**Exercise brief**.
Exact copies of the lines below, from the one with "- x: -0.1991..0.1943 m" up to and including the one with "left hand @", are what this calls for; leave out pictures.

(Collected data entries)
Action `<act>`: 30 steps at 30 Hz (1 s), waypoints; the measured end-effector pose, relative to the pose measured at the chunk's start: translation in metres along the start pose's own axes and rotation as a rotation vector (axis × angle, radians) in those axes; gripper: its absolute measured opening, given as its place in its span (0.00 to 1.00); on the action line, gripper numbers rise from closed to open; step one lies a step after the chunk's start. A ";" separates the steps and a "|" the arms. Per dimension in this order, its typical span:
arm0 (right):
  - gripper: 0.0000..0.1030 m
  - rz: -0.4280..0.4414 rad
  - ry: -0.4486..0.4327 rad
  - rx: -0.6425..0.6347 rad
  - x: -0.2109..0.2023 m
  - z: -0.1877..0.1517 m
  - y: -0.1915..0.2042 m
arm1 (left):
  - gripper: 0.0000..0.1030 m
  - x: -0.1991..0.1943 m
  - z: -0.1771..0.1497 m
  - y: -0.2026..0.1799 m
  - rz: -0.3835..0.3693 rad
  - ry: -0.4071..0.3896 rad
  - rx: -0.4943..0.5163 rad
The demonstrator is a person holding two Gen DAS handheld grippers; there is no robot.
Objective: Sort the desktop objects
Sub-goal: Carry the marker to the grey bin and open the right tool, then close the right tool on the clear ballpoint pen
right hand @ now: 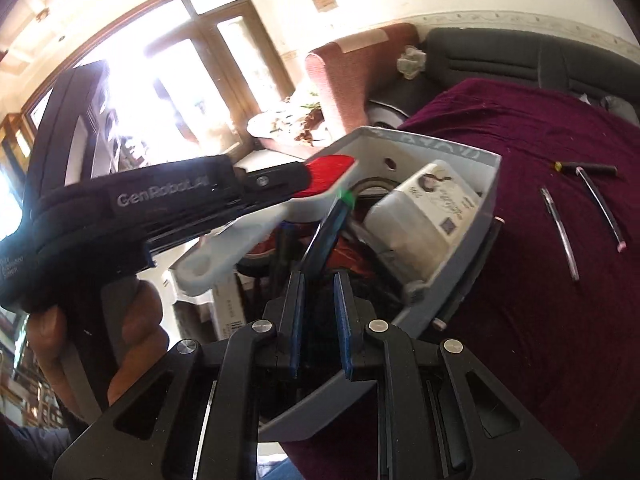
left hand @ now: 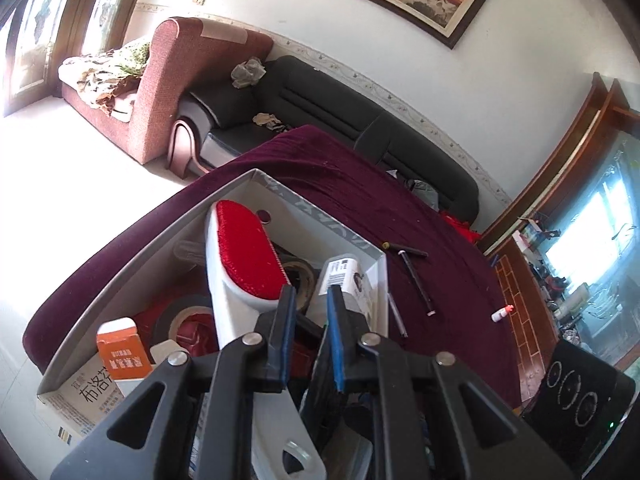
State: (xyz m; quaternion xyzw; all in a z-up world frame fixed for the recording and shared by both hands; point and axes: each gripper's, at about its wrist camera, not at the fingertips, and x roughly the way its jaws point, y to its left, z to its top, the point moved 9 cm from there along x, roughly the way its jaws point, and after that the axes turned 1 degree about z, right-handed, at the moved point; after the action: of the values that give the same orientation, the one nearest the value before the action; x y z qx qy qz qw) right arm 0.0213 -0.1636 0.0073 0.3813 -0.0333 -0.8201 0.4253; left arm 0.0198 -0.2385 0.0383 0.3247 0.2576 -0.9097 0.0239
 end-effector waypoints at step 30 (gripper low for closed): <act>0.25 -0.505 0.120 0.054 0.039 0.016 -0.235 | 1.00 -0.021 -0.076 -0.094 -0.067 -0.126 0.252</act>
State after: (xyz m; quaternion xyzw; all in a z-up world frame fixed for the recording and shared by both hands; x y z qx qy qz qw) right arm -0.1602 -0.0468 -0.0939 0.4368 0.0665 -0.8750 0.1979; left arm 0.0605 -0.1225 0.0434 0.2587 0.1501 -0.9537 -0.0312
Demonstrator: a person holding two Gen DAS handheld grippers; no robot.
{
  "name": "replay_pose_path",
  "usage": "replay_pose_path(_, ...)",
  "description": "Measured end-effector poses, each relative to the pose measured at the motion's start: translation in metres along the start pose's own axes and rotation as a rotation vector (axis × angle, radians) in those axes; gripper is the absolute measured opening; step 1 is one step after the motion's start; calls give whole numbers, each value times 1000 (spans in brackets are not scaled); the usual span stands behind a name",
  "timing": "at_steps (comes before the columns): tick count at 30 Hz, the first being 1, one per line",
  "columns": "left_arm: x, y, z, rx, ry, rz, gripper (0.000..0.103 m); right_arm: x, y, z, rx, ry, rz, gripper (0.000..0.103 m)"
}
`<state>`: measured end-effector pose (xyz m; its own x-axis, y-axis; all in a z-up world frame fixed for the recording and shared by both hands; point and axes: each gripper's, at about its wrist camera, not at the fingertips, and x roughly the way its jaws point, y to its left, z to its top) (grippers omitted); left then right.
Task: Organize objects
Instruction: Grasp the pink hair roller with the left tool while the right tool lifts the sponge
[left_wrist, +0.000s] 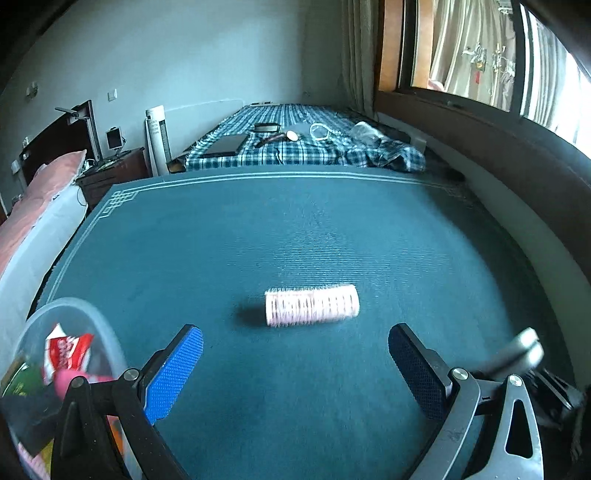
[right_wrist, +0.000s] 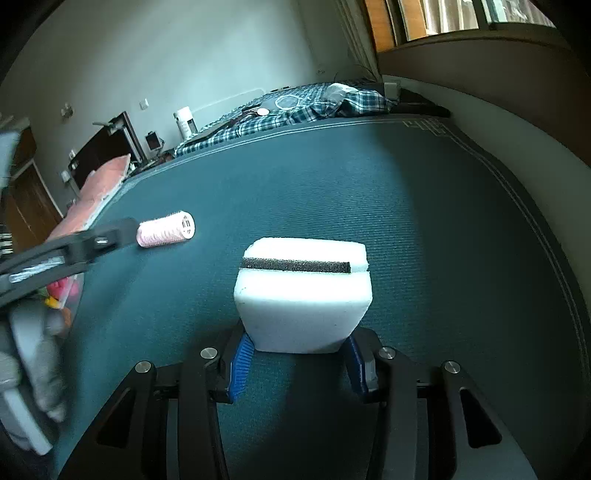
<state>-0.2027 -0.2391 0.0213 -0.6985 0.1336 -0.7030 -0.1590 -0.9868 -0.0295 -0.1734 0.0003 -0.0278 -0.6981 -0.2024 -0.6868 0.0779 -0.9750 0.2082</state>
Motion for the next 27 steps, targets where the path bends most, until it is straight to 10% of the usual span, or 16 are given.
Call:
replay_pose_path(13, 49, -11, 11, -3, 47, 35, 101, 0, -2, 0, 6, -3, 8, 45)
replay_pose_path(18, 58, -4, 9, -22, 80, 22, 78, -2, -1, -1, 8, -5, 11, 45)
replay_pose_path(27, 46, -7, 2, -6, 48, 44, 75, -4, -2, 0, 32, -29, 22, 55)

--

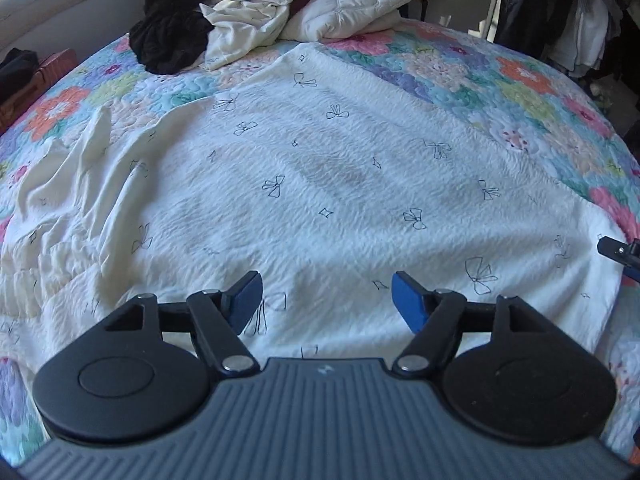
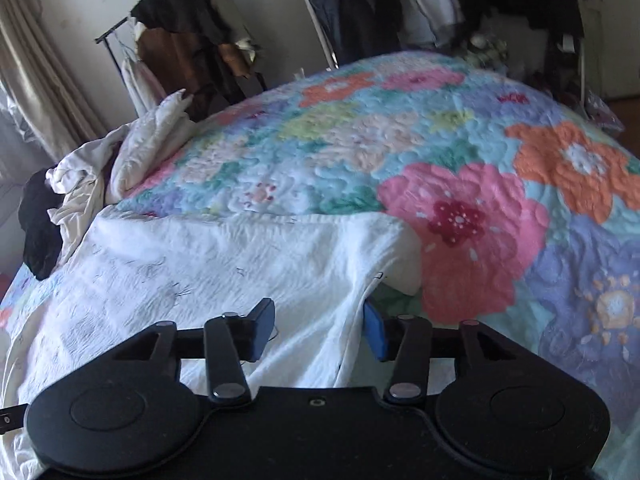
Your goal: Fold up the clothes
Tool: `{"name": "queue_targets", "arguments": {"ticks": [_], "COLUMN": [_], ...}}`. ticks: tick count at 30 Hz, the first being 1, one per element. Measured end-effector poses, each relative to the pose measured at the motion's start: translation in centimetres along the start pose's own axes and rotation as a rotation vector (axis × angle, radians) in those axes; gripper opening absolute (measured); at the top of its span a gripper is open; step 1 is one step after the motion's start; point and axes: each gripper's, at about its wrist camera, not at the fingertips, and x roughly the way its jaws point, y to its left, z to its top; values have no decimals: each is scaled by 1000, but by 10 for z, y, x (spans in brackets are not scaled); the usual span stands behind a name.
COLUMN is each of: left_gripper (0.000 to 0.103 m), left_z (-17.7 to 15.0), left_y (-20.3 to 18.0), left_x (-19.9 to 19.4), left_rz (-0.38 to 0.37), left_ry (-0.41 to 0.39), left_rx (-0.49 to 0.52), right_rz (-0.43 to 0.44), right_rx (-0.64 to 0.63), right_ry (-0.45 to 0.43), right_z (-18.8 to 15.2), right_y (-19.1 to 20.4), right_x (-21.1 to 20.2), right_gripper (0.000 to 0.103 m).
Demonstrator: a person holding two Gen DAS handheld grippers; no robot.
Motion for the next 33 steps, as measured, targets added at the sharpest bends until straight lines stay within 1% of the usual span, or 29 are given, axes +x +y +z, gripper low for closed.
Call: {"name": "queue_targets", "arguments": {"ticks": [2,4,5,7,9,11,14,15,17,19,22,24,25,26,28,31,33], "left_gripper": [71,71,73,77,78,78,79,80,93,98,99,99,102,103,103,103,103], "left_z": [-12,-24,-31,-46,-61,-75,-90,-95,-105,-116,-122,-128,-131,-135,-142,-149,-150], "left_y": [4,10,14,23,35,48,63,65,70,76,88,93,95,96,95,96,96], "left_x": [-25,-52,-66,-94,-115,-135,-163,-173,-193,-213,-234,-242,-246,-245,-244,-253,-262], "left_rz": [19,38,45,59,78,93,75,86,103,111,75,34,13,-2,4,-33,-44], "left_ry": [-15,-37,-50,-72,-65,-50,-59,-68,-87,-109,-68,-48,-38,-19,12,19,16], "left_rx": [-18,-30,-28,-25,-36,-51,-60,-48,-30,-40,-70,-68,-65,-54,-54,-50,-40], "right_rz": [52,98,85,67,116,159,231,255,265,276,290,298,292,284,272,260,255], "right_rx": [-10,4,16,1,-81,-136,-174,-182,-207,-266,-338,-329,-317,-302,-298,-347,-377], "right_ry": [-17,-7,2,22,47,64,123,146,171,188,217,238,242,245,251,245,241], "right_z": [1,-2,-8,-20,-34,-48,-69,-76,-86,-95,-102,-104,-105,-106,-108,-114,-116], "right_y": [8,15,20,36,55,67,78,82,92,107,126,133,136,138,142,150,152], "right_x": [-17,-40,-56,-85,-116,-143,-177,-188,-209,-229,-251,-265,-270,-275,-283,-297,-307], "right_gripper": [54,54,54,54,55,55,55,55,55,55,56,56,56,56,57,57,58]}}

**Output**.
  - x: -0.1991..0.1943 m
  - z: -0.1771..0.1497 m
  - y: -0.2026..0.1799 m
  - rz: -0.3835..0.3693 rad
  - ry: -0.4071..0.3896 rad
  - rx: -0.4943..0.5163 rad
The demonstrator is a person holding two Gen DAS handheld grippers; there is no robot.
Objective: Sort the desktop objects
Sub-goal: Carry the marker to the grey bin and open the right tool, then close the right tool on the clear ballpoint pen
right hand @ now: 
left hand @ now: 

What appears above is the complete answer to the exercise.